Cybersecurity: Converting Shock into Action

Abstract

BIGBADABOOM-2. That's the name of a recent cybersecurity breach affecting 5 million stolen credit card and debit card holders (O'Brien, 2018). Unfortunately, these breaches are becoming all too common. At an alarming rate, nation states and malign actors are better equipped to conduct cyberattacks than ever. The risk is growing. Some adversaries will be able to disrupt critical infrastructure against the United States in a crisis short of war (Coates, 2018). To make matters worse, cyber threat actors are more threatening and their abilities more sophisticated. While "abilities"are just as important to defend against cyberattacks, attitudes are just as vital when it comes to the selection of the required learning strategies given their connection to necessary cybersecurity behaviors. Unfortunately, the DoD's current approach for the acquisition community won't easily fulfill the stated and implied security and resilience imperatives anytime soon unless attitudes (a critical catalyst) start to change. The learning strategies required that embody it trace back to Bloom, Krathwohl, and Harrow;all research leaders in their respective fields.
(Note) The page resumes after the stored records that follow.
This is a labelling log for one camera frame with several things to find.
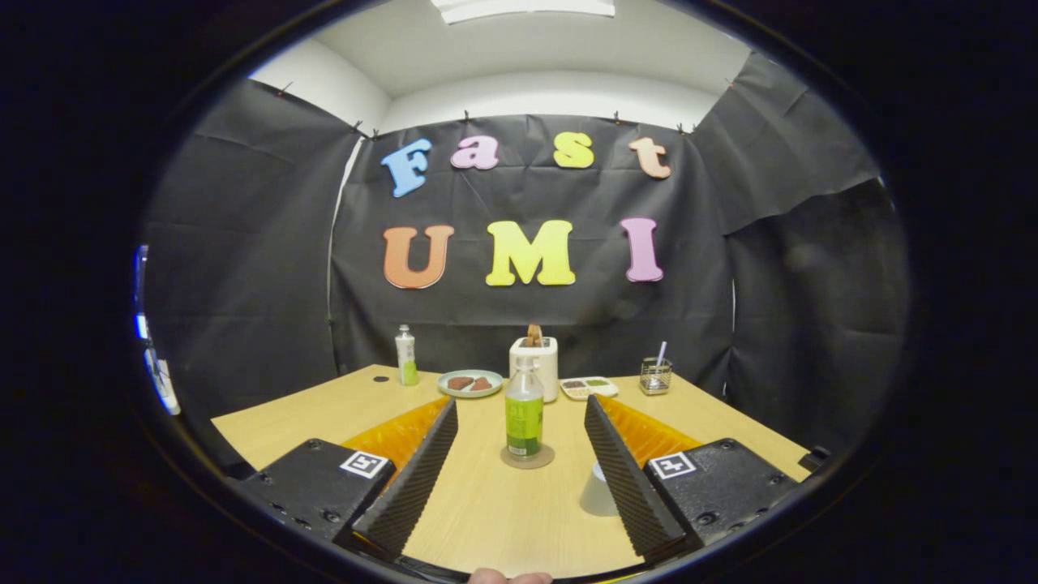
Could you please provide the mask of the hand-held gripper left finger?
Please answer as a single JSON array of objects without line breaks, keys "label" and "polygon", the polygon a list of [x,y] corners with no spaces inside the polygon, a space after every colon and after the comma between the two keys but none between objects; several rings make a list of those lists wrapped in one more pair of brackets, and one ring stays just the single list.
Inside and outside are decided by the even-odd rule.
[{"label": "hand-held gripper left finger", "polygon": [[282,525],[397,560],[457,436],[452,397],[424,404],[342,444],[312,437],[238,482]]}]

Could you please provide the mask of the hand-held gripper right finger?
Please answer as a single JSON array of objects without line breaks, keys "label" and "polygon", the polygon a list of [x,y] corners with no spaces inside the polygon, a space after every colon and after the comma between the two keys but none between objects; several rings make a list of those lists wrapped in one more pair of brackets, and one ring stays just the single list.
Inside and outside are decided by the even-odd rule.
[{"label": "hand-held gripper right finger", "polygon": [[611,397],[590,397],[583,425],[628,539],[648,562],[725,539],[800,486],[733,437],[701,443]]}]

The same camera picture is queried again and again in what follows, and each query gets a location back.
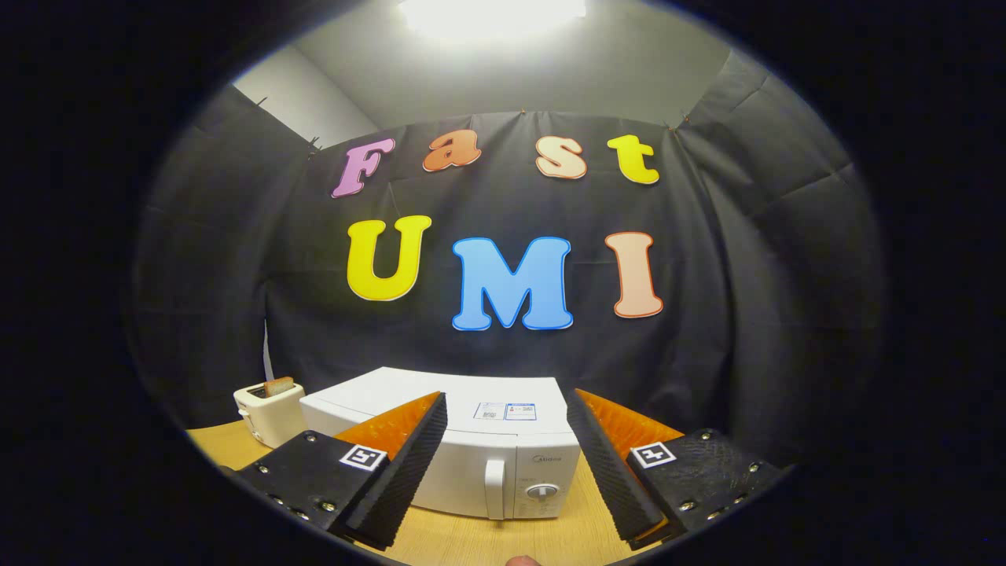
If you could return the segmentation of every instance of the ceiling light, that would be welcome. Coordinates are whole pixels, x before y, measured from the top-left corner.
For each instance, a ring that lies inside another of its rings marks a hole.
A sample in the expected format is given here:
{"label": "ceiling light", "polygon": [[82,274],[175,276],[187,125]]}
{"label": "ceiling light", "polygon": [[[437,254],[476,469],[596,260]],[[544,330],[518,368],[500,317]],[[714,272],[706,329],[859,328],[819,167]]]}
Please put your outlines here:
{"label": "ceiling light", "polygon": [[408,27],[444,40],[527,35],[586,15],[584,0],[404,0]]}

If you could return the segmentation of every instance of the orange letter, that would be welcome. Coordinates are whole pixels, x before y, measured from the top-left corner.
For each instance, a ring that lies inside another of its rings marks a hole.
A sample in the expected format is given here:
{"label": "orange letter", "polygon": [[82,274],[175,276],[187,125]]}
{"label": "orange letter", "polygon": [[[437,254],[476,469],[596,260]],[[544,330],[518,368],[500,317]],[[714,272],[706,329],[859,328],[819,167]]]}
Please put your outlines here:
{"label": "orange letter", "polygon": [[664,302],[653,294],[647,254],[653,237],[642,231],[620,231],[605,237],[605,244],[615,249],[619,261],[622,299],[615,304],[615,315],[623,319],[642,319],[663,311]]}
{"label": "orange letter", "polygon": [[578,179],[586,174],[586,163],[578,155],[583,148],[572,138],[545,136],[534,144],[534,149],[541,155],[534,164],[546,177]]}
{"label": "orange letter", "polygon": [[475,130],[456,130],[444,134],[430,144],[433,151],[423,160],[423,168],[427,171],[440,171],[451,165],[468,165],[482,155],[482,150],[475,147],[477,139]]}

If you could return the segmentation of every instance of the white microwave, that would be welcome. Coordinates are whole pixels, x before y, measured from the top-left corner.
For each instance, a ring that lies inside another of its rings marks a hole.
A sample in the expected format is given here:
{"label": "white microwave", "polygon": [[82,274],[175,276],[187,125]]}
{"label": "white microwave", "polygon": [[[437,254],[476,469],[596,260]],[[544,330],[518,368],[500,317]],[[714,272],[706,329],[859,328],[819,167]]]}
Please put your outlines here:
{"label": "white microwave", "polygon": [[448,425],[412,505],[489,519],[558,517],[579,445],[553,378],[380,368],[301,398],[309,429],[335,435],[417,397],[447,394]]}

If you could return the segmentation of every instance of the letter m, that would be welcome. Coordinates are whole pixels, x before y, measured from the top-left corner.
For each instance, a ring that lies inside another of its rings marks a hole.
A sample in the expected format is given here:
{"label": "letter m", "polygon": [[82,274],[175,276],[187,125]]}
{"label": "letter m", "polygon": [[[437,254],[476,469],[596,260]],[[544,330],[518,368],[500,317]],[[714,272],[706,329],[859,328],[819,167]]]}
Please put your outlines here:
{"label": "letter m", "polygon": [[531,307],[521,320],[531,331],[557,331],[572,325],[565,310],[562,267],[569,241],[561,237],[536,237],[524,251],[517,269],[510,270],[496,243],[488,237],[467,237],[454,243],[461,257],[461,313],[452,324],[459,331],[485,331],[492,325],[483,310],[489,300],[505,329],[517,320],[524,299]]}

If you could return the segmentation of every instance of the wooden table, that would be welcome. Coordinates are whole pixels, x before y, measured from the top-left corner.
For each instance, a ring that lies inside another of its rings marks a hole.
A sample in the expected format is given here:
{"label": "wooden table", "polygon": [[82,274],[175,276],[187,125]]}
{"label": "wooden table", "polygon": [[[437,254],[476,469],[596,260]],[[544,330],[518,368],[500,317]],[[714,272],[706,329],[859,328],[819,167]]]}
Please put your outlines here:
{"label": "wooden table", "polygon": [[[269,453],[243,421],[188,431],[212,461],[234,469]],[[489,521],[408,508],[394,546],[377,554],[415,566],[503,566],[526,554],[545,566],[609,564],[636,552],[619,540],[612,516],[580,454],[572,487],[556,519]]]}
Their works speak to the importance of the affective domain (i.e., the way our attitudes affect our learning behaviors). This study explores the impact of the DoD's overall implied cybersecurity learning strategy and associated actions taken to date;all intended to safeguard the efficacy of the DoD's weapon systems and supporting infrastructure. Also included is a case study discussion to demonstrate the cybersecurity actions taken by one particular organization to better prepare themselves for their assigned cybersecurity duties despite the DoD's good intentions. The learning outcome of this case study could serve as a forerunner for other DoD acquisition organizations as they consider how to implement a robust, effective and sustainable cybersecurity program. The researchers firmly believe that the DoD will be hard pressed to achieve the desired gains in security and resilience without recognizing that the critical cybersecurity behaviors and concomitant attitudes at the individual, team, and organizational levels come first. And, that might come as a shock.